I preferred the guitarist who played outside my favourite café. He was excellent. As were a small group who played a range of pop and rock with skill and enthusiasm. I was not, however, the only one who liked them. They had a bigger fan.
Some of you may remember Uri Geller who toured the TV stations in the 70s and 80swith his magic tricks, the he highlight of which was bending spoons by psychokineis. This evening, a passenger stood listening to the group close to where I was sitting. He was probably in his 80s, incredibly skinny and watched and danced to the band. And as he watched, he waved his hand over not a spoon but a fork. It bent up and down as if it was made of plasticine. His face was aglow with pleasure as he did so.
He was obviously known to several members of the crew so he may have been one of these:
Ben Gunn (see my previous post),
A passenger who lived on the ship,
A retired Cruise Captain with no home to go to,
Uri Geller himself although with a different body and face.
I’ll never know the truth of this man of mystery but I think there’s a story to be discovered here.
Talking of which, on the first three or four days of the cruise, I was greeted by a clap on the shoulder and a cheery hello by a man who thought I was a great buddy but who I had never seen before. And then I never saw him again. Perhaps he had been marooned on Gran Canaria.
So this was the Atlantic crossing part of my cruise, eating good food, drinking dreadful wine, taking part in quizzes, snoozing on deck, chatting to lots of happy and affable fellow cruisers and looking out over the endless ocean and returning to my cabin to find new sculptures made from towels by my cabin attendant John. They must take courses in it.
Just hanging around.
The elephant in the cabin.
We saw one small fishing boat – we were a day out of the Canaries and the same from the African coast so it must have sailed from one of these. I would have been happy to sail on it had it been on the Queen’s Park Boating pond in Chesterfield but would have needed to be bound and gagged to venture out on it so far from land.
And then, one day, like a sailor on one of Christopher Columbus’s ships, I saw a bird. We must be getting closer to America, I thought like a seasoned man of the seas. Sometime later, it may have been the next day even, I glimpsed an island on the horizon as the sun was setting. Someone told me it was one of the private islands of the Bahamas.
And then next day, I awoke in the small hours as we pulled into America. I was here.
As I mentioned in earlier posts, there had been some suspicion of my visa when I joined the ship and then there was the fact that I had not handed my passport in to be stamped. Would this jeopardise my entry to the United States? I had unpleasant memories of the immigration official at New York who barked commands and threats at people. I might be locked up.

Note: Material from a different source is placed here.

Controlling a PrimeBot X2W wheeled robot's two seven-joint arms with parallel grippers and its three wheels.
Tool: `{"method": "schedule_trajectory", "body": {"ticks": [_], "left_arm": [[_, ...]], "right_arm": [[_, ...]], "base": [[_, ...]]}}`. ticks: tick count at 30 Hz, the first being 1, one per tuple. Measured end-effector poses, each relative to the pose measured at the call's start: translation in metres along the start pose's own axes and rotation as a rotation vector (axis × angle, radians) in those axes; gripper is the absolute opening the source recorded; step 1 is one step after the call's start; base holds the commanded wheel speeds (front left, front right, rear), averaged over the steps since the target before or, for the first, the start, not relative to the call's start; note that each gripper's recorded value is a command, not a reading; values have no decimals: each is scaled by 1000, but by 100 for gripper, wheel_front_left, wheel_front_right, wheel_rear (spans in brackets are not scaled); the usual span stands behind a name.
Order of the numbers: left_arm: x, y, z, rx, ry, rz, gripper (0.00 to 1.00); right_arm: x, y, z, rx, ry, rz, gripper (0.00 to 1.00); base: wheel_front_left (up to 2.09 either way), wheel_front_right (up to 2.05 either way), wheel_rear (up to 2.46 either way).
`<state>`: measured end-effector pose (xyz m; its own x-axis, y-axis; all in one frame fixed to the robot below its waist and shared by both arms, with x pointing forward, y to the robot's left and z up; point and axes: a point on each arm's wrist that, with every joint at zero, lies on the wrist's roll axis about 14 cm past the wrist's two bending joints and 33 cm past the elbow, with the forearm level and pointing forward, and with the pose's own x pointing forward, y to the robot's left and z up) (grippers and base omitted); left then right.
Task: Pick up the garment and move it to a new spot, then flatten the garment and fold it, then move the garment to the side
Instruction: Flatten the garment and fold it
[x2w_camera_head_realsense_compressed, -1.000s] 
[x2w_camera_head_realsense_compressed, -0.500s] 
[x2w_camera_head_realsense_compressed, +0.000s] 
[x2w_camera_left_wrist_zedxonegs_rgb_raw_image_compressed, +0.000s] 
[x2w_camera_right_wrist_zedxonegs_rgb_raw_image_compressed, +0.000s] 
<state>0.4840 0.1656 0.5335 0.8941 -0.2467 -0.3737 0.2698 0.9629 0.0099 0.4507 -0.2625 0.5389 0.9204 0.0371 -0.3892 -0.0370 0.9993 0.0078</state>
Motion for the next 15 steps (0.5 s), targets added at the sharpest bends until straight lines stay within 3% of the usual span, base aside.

Even more worrying, in 2003, on my only visit to America, I was given a parking ticket in Carmel-by-the-Sea in California. I tried my best to pay it, the only way was by phone, and every attempt failed. In the end, I left money with the car rental company to pay it for me. I never knew if they did. The problem was that Clint Eastwood had been Mayor of Carmel-by-the-Sea. I’ve seen his films; he was a man who bore a grudge. Would he be waiting for me at Miami, cheroot in mouth, wearing a poncho, his fingers twitching for his gun?
But instead, I was greeted by a very pleasant young woman who directed me to an efficient immigration officer who did not bark at me but smilingly took my finger-prints (probably on Clint’s orders) and bade me a good day.
I was through the final hurdle. I caught a taxi and swept through the Miami streets to the hotel where my friends Mark and Jayne were waiting with the warmest of welcomes for me. I was so happy to be here.
Martin, there has to be food for a great novel on those ships.
Skeletons in every cupboard - imagine!